Geography Variables

IPUMS provides two kinds of geography variables: harmonized and year-specific.

  • Harmonized variables provide consistent geographic units for a country across sample years, to facilitate comparisons over time. Some geographic detail is typically lost in the construction of the harmonized units.
  • Year-specific variables retain all of the original detail from each sample, but they are usually not fully consistent over time.

IPUMS geographic harmonization is performed on first- and second-level administrative units, which are provided by most countries. GIS boundary files are provided for harmonized and year-specific variables at both administrative levels. Some samples also have additional geography variables.

Click HERE for a list of geography variables across all IPUMS-International samples.

The basic set of geography variables for any IPUMS country includes the following (using Mozambique as an example):


Variable Geographic level Type of geography
GEO1_MZ First level: provinces Spatially harmonized, 1997-2007 [GIS]
GEO1_MZ1997 First level: provinces 1997 provinces [GIS]
GEO1_MZ2007 First level: provinces 2007 provinces [GIS]
GEO2_MZ Second level: districts Spatially harmonized, 1997-2007 [GIS]
GEO2_MZ1997 Second level: districts 1997 districts [GIS]
GEO2_MZ2007 Second level: districts 2007 districts [GIS]

IPUMS geography is in transition

IPUMS is in the process of applying the geographic variable treatment described above to all samples in the database. Currently, many countries still have geographic elements that are not yet updated, reflecting an older method of organizing this information. These countries lack year-specific variables. Instead, they have variables that are harmonized over time by name only. That is to say, the codes and labels are harmonized across samples, but the boundaries are not necessarily consistent, and some places exist in some samples and not in others. There are no boundary files associated with these variables. Only the first-level geographic units are harmonized for these countries.

By summer 2016 it is expected that all all countries will follow the new method described above. The basic set of variables under the old method looks like the following (Vietnam is the example):

Variable Geographic level Type of geography
GEO1_VN First level: provinces Spatially harmonized, 1989-2009 [GIS]
GEO1_VNX First level: provinces Harmonized by name [Non-GIS]
GEO2_VNX Second level: districts Harmonized by name [Non-GIS]

Notes on current state of geography

  • Spatially harmonized geography at the first administrative level is available for all IPUMS countries and they have associated GIS boundary files.
  • Spatially harmonized geography at the second administrative level are available for many IPUMS countries and they also have associated GIS boundary files.
  • Year-specific geography at the first and second administrative level is available for many IPUMS countries; they have associated GIS boundary files.
  • Variables that are harmonized by name are only available for countries where year specific geography is unavailable. As year-specific geography at the first and second administrative levels becomes available, non-spatially harmonized variables will be phased out.
  • At the present moment IPUMS is only working on providing users with spatially harmonized units at the first and second level of geography. If lower levels of geography meet our confidentiality requirements, they are harmonized by name. Any other geography variables like cities and urban areas are also harmonized by name.

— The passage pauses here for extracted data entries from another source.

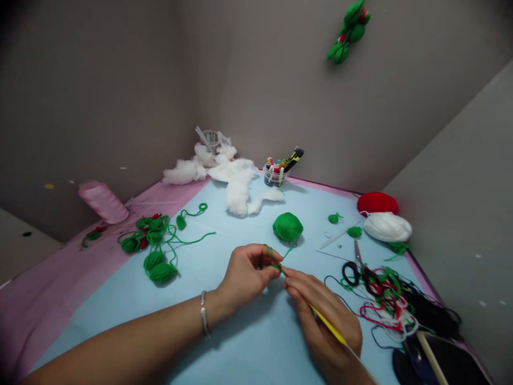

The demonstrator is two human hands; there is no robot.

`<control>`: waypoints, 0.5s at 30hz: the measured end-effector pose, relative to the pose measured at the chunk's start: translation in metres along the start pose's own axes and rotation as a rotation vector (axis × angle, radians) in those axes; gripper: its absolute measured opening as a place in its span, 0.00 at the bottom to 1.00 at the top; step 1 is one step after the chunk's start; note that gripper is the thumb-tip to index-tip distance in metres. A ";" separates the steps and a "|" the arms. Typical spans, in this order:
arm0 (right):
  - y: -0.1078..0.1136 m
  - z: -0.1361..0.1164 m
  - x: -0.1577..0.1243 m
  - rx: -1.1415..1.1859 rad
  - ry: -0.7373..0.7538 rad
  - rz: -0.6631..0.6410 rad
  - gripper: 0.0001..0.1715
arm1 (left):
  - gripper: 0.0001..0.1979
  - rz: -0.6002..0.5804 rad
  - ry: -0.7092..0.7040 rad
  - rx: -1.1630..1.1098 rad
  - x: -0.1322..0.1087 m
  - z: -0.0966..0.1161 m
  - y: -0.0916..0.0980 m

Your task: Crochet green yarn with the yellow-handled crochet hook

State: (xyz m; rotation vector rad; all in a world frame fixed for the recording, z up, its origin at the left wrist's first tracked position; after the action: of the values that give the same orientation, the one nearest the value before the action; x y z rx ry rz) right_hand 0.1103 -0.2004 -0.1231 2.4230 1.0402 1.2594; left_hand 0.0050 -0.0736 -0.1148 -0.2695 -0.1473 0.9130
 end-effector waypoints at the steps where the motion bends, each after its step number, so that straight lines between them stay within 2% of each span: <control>1: 0.001 0.000 0.000 -0.004 0.008 0.001 0.14 | 0.09 -0.001 -0.068 0.091 -0.001 0.002 -0.001; 3: 0.002 0.001 0.001 0.000 0.033 -0.008 0.14 | 0.09 0.018 -0.145 0.203 -0.002 0.003 -0.002; 4: 0.002 0.002 0.002 0.009 0.043 -0.015 0.14 | 0.09 0.033 -0.118 0.180 -0.002 0.002 -0.003; 8: 0.001 0.004 0.008 0.081 0.005 -0.009 0.10 | 0.12 0.053 0.141 -0.152 -0.002 -0.007 -0.002; 10: 0.000 0.004 0.012 0.109 -0.050 0.002 0.09 | 0.16 0.043 0.192 -0.215 -0.001 -0.009 -0.001; 13: -0.003 0.001 0.015 0.102 -0.107 0.022 0.11 | 0.15 0.015 0.171 -0.177 0.000 -0.009 0.000; 15: -0.006 0.000 0.014 0.071 -0.072 0.051 0.11 | 0.12 0.018 0.128 -0.133 0.001 -0.010 0.001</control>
State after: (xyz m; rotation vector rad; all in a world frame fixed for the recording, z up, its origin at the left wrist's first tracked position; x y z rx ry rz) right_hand 0.1126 -0.1865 -0.1170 2.5435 1.0257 1.1597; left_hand 0.0072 -0.0739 -0.1242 -0.4527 -0.0871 0.9026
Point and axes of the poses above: each hand's wrist, its own x-axis towards the middle knuckle, its own y-axis out of the back of the hand, z = x × y, the point moved 2 cm from there along x, towards the middle knuckle, and after that the axes turned 9 degrees about -y, right-handed, at the moved point
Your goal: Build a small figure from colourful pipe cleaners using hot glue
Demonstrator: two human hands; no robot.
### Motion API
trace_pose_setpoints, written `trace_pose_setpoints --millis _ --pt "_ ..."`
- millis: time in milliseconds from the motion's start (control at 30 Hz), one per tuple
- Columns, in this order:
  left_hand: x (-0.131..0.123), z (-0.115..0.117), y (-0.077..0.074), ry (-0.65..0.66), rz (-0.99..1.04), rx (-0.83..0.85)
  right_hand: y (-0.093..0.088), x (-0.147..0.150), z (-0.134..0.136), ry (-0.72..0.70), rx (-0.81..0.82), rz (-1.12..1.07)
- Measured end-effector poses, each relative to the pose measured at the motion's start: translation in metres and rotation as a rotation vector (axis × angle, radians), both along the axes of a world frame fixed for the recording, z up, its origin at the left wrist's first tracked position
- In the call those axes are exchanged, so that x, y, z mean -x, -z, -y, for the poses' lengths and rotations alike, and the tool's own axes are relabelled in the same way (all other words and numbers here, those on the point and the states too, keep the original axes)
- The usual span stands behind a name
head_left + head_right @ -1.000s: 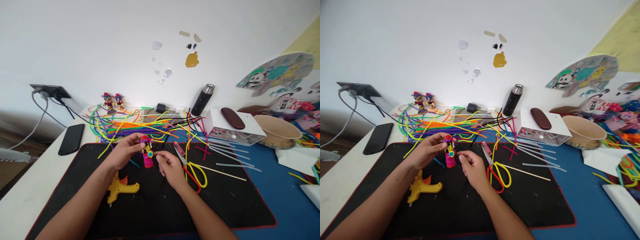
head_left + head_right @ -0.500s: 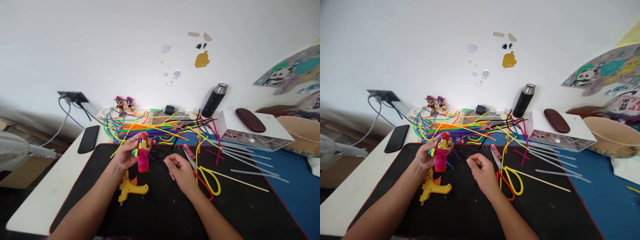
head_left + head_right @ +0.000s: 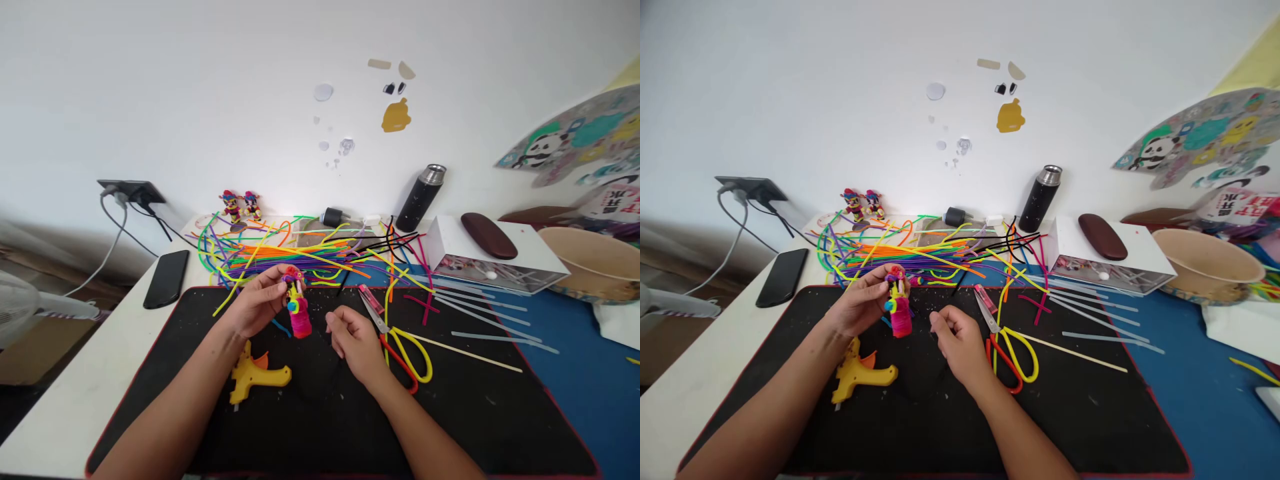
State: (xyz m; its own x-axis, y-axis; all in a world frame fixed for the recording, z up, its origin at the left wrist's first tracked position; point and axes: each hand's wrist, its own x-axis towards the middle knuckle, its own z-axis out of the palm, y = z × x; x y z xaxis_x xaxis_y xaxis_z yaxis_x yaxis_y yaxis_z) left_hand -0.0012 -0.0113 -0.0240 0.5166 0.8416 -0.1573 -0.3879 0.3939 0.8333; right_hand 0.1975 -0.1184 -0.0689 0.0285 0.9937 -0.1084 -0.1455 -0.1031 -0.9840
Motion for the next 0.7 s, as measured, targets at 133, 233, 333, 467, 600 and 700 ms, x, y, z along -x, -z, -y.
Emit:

Geographic harmonization process

Creation of spatially consistent geographic units involves a series of processes:

(A) Acquisition and creation of historical GIS files for each of a country's censuses. For older samples, images from historical maps or census volumes are digitized and converted into digital files.

(B) Where the borders of the modern units do not align with historical units, because of boundary changes, larger aggregated units are created that remain stable over time; we refer to this process as harmonization of geographic boundaries.

(C) If aggregated geographical units for the latest sample year have less than 20,000 population, units are grouped for confidentiality, privileging contiguity and similarity in population density; we refer to this process as regionalization.

(D) Units that are harmonized and regionalized are disaggregated to create smaller year-specific units in order not to disadvantage users interested in only a specific sample year. The smaller units are grouped for confidentiality, as necessary.